João Fragoso (Universidade Federal do Rio de Janeiro), « Élites locales et monarchie pluricontinentale » ; Maria Fernanda Bicalho Universidade Federal Fluminense, « Le système des conseils (conc(s)elhos) de la monarchie pluricontinentale » ; Roberto Guedes Ferreira (Universidade Federal Rural do Rio de Janeiro), « Métissage et colonisation en Afrique portugaise » ; Jean-Frédéric Schaub (EHESS), « Métissage et formation des catégories raciales ».

Sous la responsabilité d’Ana Maria Silva, doctorante à Michigan University, le colloque des doctorants a permis de discuter huit présentations :

Marcello Loureiro (Universidade Federal do Rio de Janeiro / EHESS) : « Le Conseil Ultramarin et la communication politique de la monarchie pluricontinentale » (1640-1668) ; Nuno Vila Santa (Centro de História d’Além-Mar – Université Nouvelle de Lisbonne) : « Dynamiques croisées dans la carrière de D. Luís de Ataíde (1516-1581) » ; Daniel Pimenta
 (EHESS) : « Le conflit politique portugais dans l’Europe du XVIIe siècle » ; Vinícius Dantas (Centro de História d’Além-Mar – Université Nouvelle de Lisbonne) : « Le favori au Portugal sous les Bragance » ; Géraldine Méret
 (EHESS / Université de Genève) : « La langue des indigènes dans l’écriture française du Maragnan : Stratégies discursives de légitimation de la colonisation dans un texte littéraire du début du XVIIe siècle » ; Pedro Nobre (Centro de História d’Além-Mar – Université Nouvelle de Lisbonne) : « Portugais et Anglais à Bombay (1661-1740) » ; Simone Faria (Universidade Federal Fluminense) : «  Dynamique de prélèvement du quinto real et nomination, activité et charge des « hommes de l'or » (1701-1780)» ; Marjolaine Carles
(EHESS / Universidade Federal de Minas Gerais), « La gestion des eaux à Vila Rica au 18e siècle ».

Les sessions ont été discutées par Helidacy Corrêa (Universidade Estadual do Maranhão), Jean Hébrard (EHESS / University of Michigan), Claudia Damasceno Fonseca (EHESS) ; José Damião Rodrigues (Centro de História d’Além-Mar – Universidade dos Açores) ; Ângela Barreto Xavier (Instituto de Ciências Sociais, Lisbonne).

Les conclusions du colloque ont été confiées à Fernando Bouza (Universidad Complutense de Madrid).

L’ensemble des participants a estimé que la formule présentait de nombreux avantages.

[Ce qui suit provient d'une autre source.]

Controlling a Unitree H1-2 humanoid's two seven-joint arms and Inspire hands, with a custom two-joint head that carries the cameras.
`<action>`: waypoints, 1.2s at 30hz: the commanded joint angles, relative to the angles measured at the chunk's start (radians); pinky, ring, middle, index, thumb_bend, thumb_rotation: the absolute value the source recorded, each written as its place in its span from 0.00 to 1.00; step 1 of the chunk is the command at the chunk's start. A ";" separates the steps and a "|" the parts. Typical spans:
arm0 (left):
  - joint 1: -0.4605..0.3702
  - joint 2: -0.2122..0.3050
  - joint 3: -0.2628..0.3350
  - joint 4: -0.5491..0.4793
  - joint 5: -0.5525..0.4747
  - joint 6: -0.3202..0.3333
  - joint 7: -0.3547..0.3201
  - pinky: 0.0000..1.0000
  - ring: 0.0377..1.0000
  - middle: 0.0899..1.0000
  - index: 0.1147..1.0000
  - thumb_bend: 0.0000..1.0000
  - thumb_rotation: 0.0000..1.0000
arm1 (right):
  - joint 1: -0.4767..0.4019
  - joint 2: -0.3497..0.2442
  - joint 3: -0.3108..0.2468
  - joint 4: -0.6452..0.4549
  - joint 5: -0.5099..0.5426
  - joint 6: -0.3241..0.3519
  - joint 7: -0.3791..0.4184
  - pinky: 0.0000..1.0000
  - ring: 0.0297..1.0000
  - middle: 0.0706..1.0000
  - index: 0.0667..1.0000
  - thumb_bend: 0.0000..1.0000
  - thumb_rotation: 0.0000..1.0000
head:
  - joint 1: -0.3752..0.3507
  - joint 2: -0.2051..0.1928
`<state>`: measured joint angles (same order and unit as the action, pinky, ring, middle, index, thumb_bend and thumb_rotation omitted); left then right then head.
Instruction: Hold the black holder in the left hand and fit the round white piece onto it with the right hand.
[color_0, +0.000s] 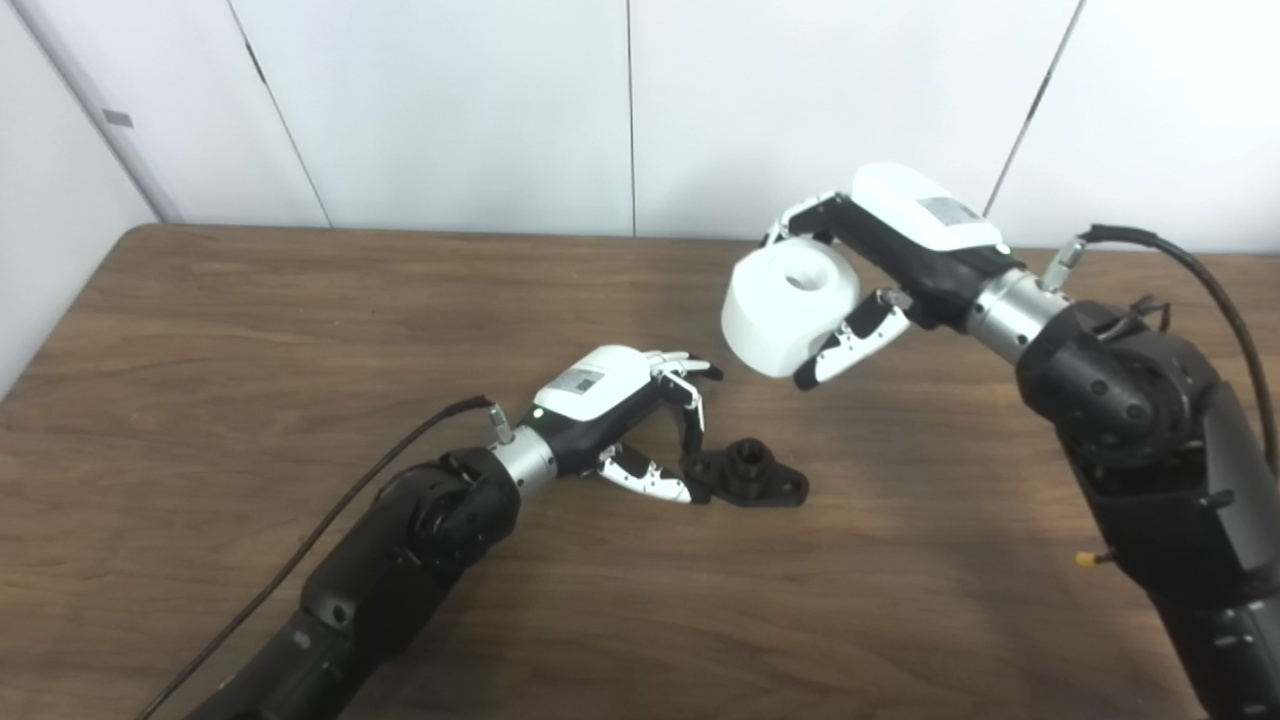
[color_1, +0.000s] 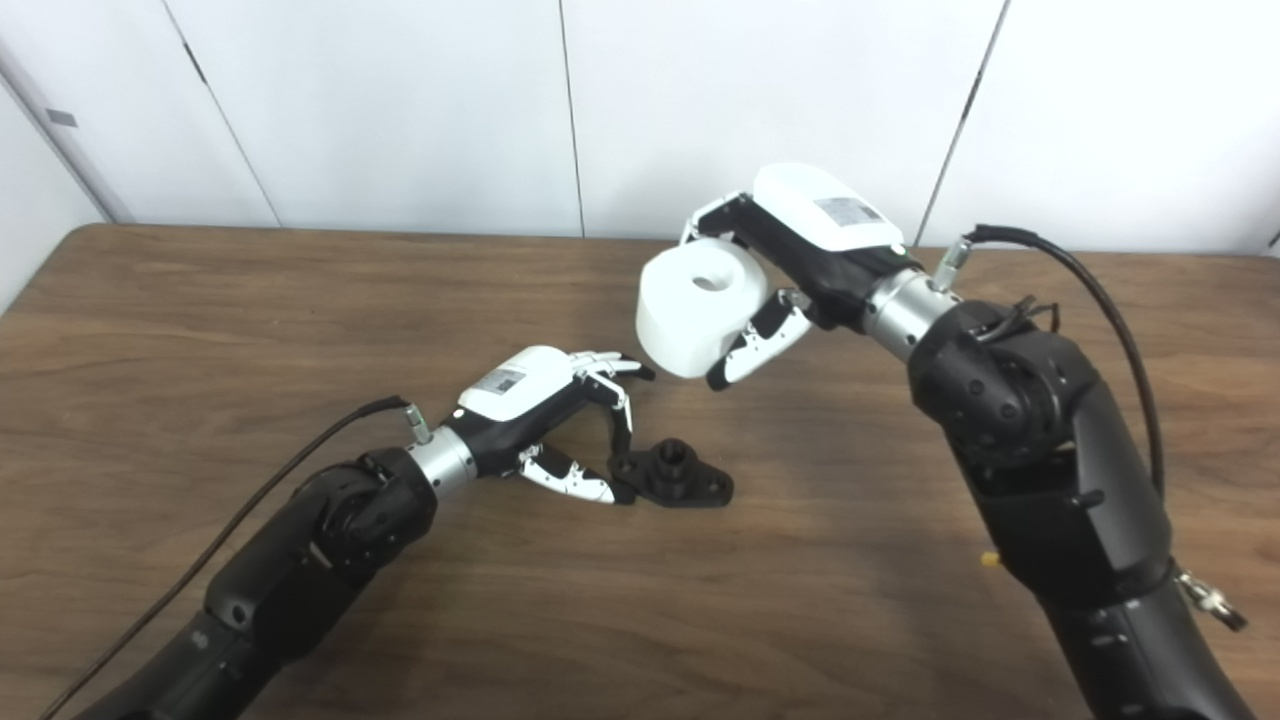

L’inclusion d’un colloque de doctorants dans une rencontre de facture plus classique a permis de concentrer sur deux journées les bénéfices attendus des écoles d’été. D’une part, les doctorants ont eu l’occasion de concevoir le programme et les rythmes de la section qui leur a été réservée, et ils ont établi des contacts entre eux. D’autre part, chercheurs confirmés et débutants ont pu confronter leurs problématiques et leurs enquêtes, à partir d’expériences diversifiées au sein d’un même domaine scientifique.